The Sassoon were called the “Rothschilds of the East.”
In the first half of the nineteenth century, David Sassoon, a scion of a family of Jewish community leaders of Baghdad, was forced to flee his native city because of persecution by an anti-Jewish governor.
He settled in Bombay, India, where he became a merchant prince ruling over a commercial empire which stretched throughout the Far East.
After his death, his sons extended even further his varied enterprises.
Eventually some members of the family settled in England. They rose to prominence in English society and distinguished themselves in commerce, literature and politics.
Among these who came to England were also Flora Sassoon and her son David. They were not attracted to the glamour and glitter of London’s royal society. They took pride instead in the aristocracy of their own people, in their family’s great tradition of piety and learning.
Flora and David Sassoon were patrons of Jewish scholars and houses of study.
Flora was a woman of deep piety and wide Jewish knowledge, who could hold her own in Talmudic discussions. Her spacious London residence, which was staffed by English and Indian servants, was a meeting place for rabbis and scholars.
David, who was a scholar of stature spanned continents in search of old Hebrew manuscripts and assembled the largest Jewish private collection. He described his treasures in a two volume work “Ohel David.” He published medieval Hebrew poetry and wrote a history of the Jews of Baghdad.
After the rise of Hitler in Germany, he helped many German-Jewish families to come to England. He was married to a granddaughter of the famous German-Jewish author, Rabbi Marcus Lehman. The couple didn’t send their children, Flora and Solomon to English schools, but engaged private teachers to tutor them in general and Jewish subjects.
Young Solomon had many Jewish teachers. They were Sephardim as well as Ashkenazim, for David Sassoon wanted his son to study the Talmud in Yiddish. Solomon was for many years a disciple of the distinguished Mussar teacher Rabbi Eliyahu Eliezer Dessler who came daily to the Sassoon residence. Later Solomon studied all day under the supervision of Rabbi Dessler in the latter’s Beth HaMidrash. In 1936, at the age of 21, he was ordained as rabbi.
Following his father’s death during World War II, Solomon took his place as a communal leader.
After India gained independence many India Jews began to settle in London. Rabbi Sassoon devoted himself to organizing their religious and communal life. Now two Indian-Jewish congregations flourished in London.
During the 1950s, when a proposal to ban Shechita was debated in Great Britain, Sassoon wrote a booklet in defense of the Jewish method of slaughtering.
He is prominently affiliated with various Jewish institution in Israel, Great Britain and other countries, and heads the building of the “Porat Yosef” Yeshiva in Jerusalem, where a new building is being erected on the Yeshiva’s old site opposite the Western Wall.

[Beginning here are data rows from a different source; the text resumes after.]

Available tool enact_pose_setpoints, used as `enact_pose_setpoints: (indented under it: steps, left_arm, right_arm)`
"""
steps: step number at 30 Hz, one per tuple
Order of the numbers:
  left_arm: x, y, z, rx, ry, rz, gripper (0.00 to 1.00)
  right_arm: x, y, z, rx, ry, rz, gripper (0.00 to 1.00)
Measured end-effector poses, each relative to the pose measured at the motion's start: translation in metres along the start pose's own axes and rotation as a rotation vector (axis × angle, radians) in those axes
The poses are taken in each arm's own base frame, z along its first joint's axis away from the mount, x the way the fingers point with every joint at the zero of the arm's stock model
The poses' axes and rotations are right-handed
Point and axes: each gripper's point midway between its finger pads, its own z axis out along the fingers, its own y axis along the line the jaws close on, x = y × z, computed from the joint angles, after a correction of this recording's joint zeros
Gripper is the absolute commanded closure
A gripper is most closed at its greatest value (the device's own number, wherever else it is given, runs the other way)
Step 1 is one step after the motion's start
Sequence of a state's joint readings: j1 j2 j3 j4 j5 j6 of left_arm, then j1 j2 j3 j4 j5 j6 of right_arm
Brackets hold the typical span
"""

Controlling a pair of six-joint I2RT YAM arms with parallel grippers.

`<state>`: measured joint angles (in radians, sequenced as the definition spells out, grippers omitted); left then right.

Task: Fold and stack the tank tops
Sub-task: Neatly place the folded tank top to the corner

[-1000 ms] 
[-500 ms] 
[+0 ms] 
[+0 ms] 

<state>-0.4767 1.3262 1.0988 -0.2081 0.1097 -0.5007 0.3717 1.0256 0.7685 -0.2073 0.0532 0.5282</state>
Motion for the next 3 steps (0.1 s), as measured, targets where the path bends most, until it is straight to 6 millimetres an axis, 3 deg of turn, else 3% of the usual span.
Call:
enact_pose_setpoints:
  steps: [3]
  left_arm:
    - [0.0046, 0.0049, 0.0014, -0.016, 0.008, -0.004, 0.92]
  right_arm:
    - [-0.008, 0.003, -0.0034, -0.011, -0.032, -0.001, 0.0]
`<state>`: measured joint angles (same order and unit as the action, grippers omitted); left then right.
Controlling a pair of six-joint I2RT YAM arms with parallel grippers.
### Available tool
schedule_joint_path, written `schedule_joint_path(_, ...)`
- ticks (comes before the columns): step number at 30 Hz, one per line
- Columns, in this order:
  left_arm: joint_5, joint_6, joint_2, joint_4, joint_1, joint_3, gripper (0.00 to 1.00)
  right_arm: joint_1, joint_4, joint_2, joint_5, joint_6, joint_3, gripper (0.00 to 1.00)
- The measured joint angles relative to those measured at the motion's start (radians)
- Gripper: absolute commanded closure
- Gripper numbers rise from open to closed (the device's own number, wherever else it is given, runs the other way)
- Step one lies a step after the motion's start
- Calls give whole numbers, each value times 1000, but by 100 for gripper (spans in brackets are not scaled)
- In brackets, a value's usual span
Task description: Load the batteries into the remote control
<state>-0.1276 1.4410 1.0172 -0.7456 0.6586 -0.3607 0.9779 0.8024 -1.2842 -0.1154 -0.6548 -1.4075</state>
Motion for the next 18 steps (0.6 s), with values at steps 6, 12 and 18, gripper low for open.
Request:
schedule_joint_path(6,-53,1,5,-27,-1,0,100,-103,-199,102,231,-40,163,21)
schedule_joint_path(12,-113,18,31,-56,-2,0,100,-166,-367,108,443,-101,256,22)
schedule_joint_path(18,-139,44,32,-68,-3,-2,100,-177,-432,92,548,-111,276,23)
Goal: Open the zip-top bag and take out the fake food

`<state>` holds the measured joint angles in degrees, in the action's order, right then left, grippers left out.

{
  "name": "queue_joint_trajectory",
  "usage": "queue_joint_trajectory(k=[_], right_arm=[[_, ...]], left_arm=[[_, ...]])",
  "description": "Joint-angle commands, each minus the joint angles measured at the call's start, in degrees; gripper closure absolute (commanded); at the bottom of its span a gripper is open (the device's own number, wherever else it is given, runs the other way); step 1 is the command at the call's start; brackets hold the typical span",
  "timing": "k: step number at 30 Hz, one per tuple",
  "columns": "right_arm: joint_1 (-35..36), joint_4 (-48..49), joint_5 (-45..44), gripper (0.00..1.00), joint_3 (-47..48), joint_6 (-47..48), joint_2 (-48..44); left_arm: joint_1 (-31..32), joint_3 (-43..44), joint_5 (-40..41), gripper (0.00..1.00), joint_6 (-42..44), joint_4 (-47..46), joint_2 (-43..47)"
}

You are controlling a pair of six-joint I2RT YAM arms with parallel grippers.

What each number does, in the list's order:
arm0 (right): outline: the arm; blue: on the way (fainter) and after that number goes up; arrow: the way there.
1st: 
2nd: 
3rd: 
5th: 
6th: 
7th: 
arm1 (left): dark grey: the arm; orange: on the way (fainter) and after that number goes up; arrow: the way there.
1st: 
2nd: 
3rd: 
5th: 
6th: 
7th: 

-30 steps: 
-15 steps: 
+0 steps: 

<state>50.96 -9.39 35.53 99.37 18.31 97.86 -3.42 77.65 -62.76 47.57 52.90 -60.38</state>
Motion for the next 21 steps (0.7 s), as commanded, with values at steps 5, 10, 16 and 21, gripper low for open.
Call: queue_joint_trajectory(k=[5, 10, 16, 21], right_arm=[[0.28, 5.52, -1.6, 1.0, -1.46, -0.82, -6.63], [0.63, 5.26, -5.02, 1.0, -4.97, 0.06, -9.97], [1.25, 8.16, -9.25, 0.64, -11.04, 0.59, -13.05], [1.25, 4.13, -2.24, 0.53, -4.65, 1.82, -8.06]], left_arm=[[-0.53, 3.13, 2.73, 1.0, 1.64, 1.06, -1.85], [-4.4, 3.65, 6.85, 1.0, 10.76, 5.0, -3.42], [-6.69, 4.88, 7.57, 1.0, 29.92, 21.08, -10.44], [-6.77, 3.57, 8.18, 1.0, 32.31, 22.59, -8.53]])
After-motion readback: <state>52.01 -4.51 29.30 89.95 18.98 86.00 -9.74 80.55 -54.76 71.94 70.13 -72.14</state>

He is also a member of the executive of Ozar HaTorah, the large educational organization which operates schools in Morocco, Iran, Syria and France.
Sassoon will settle in Israel in the next few weeks, but he took time off from his preparations for Aliya to come to New York in connection with a new project of Ozar HaTorah.
When we met him last week, he spoke of the total assimilations which was threatening the hundreds of thousands of North African Jews who had settled in France. Their rate of intermarriage with non-Jews was very high and immediate steps had to be taken to strengthen Jewish education among them.
Ozar HaTorah plans to establish a new network of Jewish schools in the country.
Talking of the activities of Ozar HaTorah, Rabbi Sassoon spoke with great reverence of the late Mr. Isaac Shalom who had headed the organization, and whose charitableness and devotion to Jewish tradition and education, were matched only by his great modesty. The death of Mr. Shalom is an irreparable loss to Ozar HaTorah.”
Mr. Shalom’s sons continued the traditions of their father and are leaders in Jewish communal endeavors.
Rabbi Sassoon speaks English, French, Hebrew, Yiddish , German, Arabic and Hindustani. He published from manuscript “Halachot Pesukot” from the period of the Gaonim and “Moshav Zekenim,” comments on the Torah by the Tosafists. He was also an editor of the facsimile edition of a manuscript of Maimonides commentary on the Mishna, which he identified as Maimonides’ handwriting and was instrumental in the translation and publication of writings by Maimonides’ son Abraham.
He is married to the former Alice Benjamin who came to England as a refugee from Frankfurt. They have two sons, David and Yitzhak. Both attend the Yeshiva of Gateshead.